Publikation

Estimation and comparison of effective dose (E) in standard chest CT by organ dose measurements and dose-length-product methods and assessment of the influence of CT tube potential (energy dependency) on effective dose in a dual-source CT

Wissenschaftlicher Artikel/Review - 23.06.2011

Bereiche
PubMed
DOI

Zitation
Paul J, Banckwitz R, Krauss B, Vogl T, Maentele W, Bauer R. Estimation and comparison of effective dose (E) in standard chest CT by organ dose measurements and dose-length-product methods and assessment of the influence of CT tube potential (energy dependency) on effective dose in a dual-source CT. Eur J Radiol 2011; 81:e507-12.
Art
Wissenschaftlicher Artikel/Review (Englisch)
Zeitschrift
Eur J Radiol 2011; 81
Veröffentlichungsdatum
23.06.2011
eISSN (Online)
1872-7727
Seiten
e507-12
Kurzbeschreibung/Zielsetzung

PURPOSE
To determine effective dose (E) during standard chest CT using an organ dose-based and a dose-length-product-based (DLP) approach for four different scan protocols including high-pitch and dual-energy in a dual-source CT scanner of the second generation.

MATERIALS AND METHODS
Organ doses were measured with thermo luminescence dosimeters (TLD) in an anthropomorphic male adult phantom.

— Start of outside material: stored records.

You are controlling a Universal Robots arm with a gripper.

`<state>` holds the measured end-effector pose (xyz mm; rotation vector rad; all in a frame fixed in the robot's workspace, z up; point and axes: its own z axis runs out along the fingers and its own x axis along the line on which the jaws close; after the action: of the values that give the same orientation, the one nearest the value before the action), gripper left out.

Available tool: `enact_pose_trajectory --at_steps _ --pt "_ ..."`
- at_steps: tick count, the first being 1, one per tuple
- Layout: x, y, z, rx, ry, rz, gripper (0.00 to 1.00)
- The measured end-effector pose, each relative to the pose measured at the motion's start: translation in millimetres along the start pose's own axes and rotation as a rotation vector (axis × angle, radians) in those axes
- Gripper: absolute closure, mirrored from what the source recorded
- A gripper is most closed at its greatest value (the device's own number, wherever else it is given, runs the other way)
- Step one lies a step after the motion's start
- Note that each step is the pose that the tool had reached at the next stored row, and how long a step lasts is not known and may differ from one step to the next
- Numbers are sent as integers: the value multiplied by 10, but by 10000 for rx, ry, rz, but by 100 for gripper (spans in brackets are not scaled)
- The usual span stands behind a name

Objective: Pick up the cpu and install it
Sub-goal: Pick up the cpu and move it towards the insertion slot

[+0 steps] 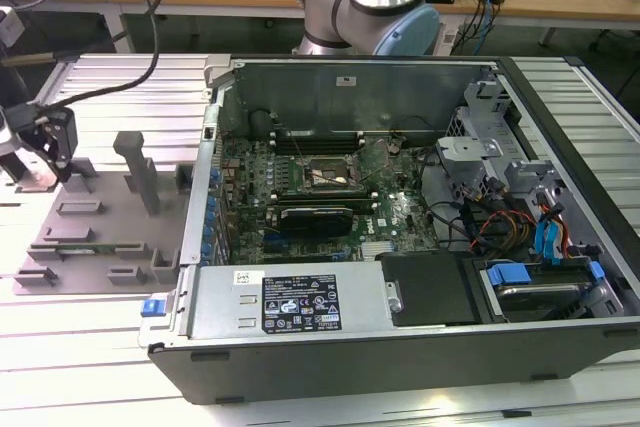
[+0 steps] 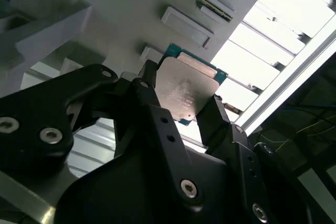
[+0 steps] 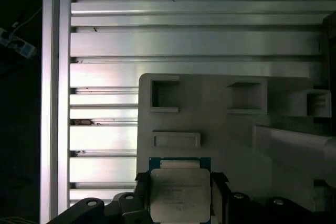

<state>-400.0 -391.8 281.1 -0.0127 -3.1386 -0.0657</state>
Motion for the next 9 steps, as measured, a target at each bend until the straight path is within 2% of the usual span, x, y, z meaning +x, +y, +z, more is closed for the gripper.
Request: enact_pose_trajectory --at_steps 5,9 --pt "-9 8 -187 0 -1 0 45" --pt "-13 14 -298 0 -1 0 45"
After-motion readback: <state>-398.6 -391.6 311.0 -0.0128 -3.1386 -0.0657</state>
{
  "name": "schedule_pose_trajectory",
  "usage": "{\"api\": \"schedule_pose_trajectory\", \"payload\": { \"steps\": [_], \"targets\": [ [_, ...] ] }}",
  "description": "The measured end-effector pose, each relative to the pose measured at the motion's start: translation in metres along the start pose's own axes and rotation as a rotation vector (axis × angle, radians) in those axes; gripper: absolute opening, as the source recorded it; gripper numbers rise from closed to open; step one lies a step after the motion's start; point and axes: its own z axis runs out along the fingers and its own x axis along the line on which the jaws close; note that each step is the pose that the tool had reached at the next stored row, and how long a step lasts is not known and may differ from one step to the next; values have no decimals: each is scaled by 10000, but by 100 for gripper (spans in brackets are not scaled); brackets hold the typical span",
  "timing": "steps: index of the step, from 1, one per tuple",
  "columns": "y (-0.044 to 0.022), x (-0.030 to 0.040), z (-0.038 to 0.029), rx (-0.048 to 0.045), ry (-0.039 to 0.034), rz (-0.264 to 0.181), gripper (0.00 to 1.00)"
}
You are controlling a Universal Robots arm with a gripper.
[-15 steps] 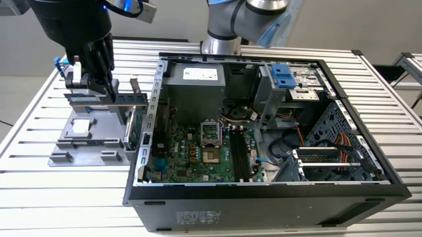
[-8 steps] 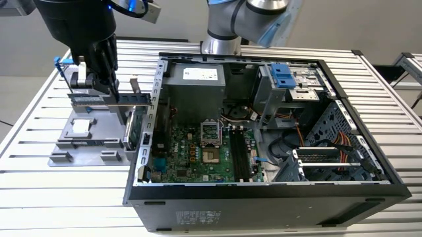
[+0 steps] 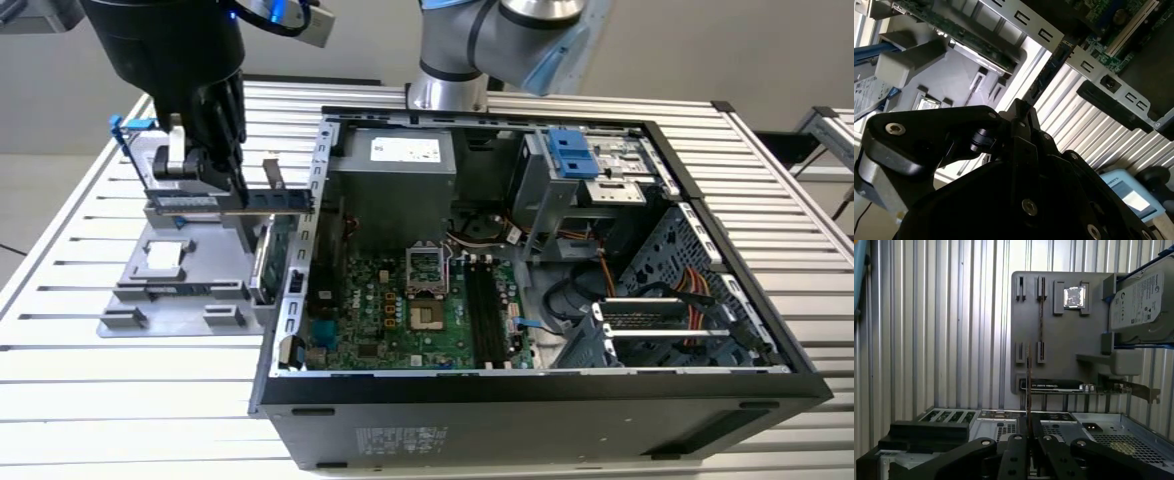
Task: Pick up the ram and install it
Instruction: 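Pick up the ram and move it above insertion slot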
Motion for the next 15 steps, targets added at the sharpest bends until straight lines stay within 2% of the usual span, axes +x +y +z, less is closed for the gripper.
{"api": "schedule_pose_trajectory", "payload": {
  "steps": [15],
  "targets": [
    [-134, 3, -1, 0, 1, 0, 0]
  ]
}}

Further, DLP-based dose estimates were performed by using the standard 0.014mSv/mGycm conversion coefficient k. Examinations were performed on a dual-source CT system (Somatom Definition Flash, Siemens). Four scan protocols were investigated: (1) single-source 120kV, (2) single-source 100kV, (3) high-pitch 120kV, and (4) dual-energy with 100/Sn140kV with equivalent CTDIvol and no automated tube current modulation. E was then determined following recommendations of ICRP publication 103 and 60 and specific k values were derived.

RESULTS
DLP-based estimates differed by 4.5-16.56% and 5.2-15.8% relatively to ICRP 60 and 103, respectively. The derived k factors calculated from TLD measurements were 0.0148, 0.015, 0.0166, and 0.0148 for protocol 1, 2, 3 and 4, respectively. Effective dose estimations by ICRP 103 and 60 for single-energy and dual-energy protocols show a difference of less than 0.04mSv.

CONCLUSION
Estimates of E based on DLP work equally well for single-energy, high-pitch and dual-energy CT examinations. The tube potential definitely affects effective dose in a substantial way. Effective dose estimations by ICRP 103 and 60 for both single-energy and dual-energy examinations differ not more than 0.04mSv.